Christians in this country tend to be the most ungrateful and show their ignorance most when talking about immigration. And how ironic…
I think Ephesians 2:11-13 explains my point best…
11 Therefore, remember that formerly you who are Gentiles by birth and called “uncircumcised” by those who call themselves “the circumcision” (which is done in the body by human hands)— 12 remember that at that time you were separate from Christ, excluded from citizenship in Israel and foreigners to the covenants of the promise, without hope and without God in the world. 13 But now in Christ Jesus you who once were far away have been brought near by the blood of Christ.
It seems to me that the Christian should be well acquainted and have great remorse for those who are outcasts and set apart from society such as immigrants have been in this country. The grace which gives us life and which was offered to us even though we had not national birthright to it, was offered freely.
The American church can be so callous sometimes…
And I should say that I’m a 1st generation American born and raised to immigrants who overstayed their visas… With a sister who is undocumented and would benefit greatly from real Immigration reform.
I guess since I obtained my citizenship legally (by mere chance really) I should regard my family with disrepute because of their illegal status.

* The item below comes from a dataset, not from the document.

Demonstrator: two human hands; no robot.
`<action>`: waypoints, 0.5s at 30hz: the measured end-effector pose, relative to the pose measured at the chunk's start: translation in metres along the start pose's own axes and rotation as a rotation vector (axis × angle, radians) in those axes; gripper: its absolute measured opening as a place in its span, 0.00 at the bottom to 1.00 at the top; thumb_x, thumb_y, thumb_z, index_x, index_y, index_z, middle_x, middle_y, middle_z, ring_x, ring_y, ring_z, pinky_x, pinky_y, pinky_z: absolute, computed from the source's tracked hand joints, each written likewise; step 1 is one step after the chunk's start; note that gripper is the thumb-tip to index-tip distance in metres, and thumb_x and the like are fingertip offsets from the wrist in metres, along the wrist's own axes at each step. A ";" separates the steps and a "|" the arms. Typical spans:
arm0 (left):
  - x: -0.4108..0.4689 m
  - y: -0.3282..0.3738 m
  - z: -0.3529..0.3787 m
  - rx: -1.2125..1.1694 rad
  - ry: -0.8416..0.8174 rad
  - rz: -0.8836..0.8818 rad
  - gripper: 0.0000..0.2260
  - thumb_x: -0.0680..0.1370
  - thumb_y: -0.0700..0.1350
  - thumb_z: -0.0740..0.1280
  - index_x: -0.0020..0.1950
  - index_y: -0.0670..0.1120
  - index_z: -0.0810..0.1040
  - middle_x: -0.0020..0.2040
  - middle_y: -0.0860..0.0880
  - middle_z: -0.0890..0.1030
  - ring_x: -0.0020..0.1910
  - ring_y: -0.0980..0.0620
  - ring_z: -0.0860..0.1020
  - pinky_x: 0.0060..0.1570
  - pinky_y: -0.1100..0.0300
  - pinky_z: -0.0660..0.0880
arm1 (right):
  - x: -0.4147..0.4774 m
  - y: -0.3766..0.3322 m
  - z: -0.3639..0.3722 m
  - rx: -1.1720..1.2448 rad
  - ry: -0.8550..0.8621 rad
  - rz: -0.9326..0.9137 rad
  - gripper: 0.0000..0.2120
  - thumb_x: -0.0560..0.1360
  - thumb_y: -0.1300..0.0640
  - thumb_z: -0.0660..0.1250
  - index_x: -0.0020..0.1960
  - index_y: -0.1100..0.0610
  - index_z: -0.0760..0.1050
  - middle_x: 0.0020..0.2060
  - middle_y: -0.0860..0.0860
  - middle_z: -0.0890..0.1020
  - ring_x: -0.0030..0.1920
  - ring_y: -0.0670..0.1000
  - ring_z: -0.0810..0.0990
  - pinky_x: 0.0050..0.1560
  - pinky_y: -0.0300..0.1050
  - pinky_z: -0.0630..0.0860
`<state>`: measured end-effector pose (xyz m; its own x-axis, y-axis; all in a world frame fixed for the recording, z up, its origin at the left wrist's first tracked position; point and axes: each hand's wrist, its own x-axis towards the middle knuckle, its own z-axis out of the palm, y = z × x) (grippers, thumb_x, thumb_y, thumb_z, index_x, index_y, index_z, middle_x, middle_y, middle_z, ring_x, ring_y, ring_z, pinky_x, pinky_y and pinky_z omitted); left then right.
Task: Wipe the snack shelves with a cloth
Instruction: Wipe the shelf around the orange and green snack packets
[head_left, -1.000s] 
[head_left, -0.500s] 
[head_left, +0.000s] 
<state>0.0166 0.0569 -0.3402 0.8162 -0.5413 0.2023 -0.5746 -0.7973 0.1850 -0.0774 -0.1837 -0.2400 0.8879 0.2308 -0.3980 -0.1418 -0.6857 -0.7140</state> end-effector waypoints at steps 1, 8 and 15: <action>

I apologize Brian for these somewhat harsh political comments, but there are only a few issues that get me going like immigration.
@Peterson:
There’s no need to apologize. I am aware that is has become absurdly difficult to gain citizenship in this country. I know a woman who works as a public representative for people who are facing deportation. I’ve heard stories about families being split apart with a mother or father sent away from spouse and children. I’ve read statistics on the cost of applying for citizenship and I know it is impossible to pay for the process on the wages earned by many who immigrate here or who live in nearby countries who’d like to come here for a better opportunity. Similarly, I’m aware that treaties like NAFTA have devastated farming communities in places like Mexico and our businesses that move to places like Mexico often abuse and exploit their citizens giving them low pay in dangerous environments. In many ways our system is rigged against the stranger and sojourner, and as a Christian who is a citizen of an affluent nation this concerns me as well.
As a Christian I find language in Torah regarding sojourners and strangers to be thought provoking. While I don’t think I should try to push this country to adopt the laws of ancient Israel (for there is much in Torah that I’d be horrified to see made into law here) I do find that those commands of compassion, sharing, and hospitality to point to the Gospel, which presents us with a Jesus who taught us to love our neighbor as ourselves. As much as it is possible (and I know I fail in this more than I succeed) I want to provide people who are suffering with a better opportunity, because if I were in their place, and they were in mine, I’d hope they’d try to help me. I wish more Christians processed their decisions in light of Jesus’ teaching on the First and Second Greatest Commandments.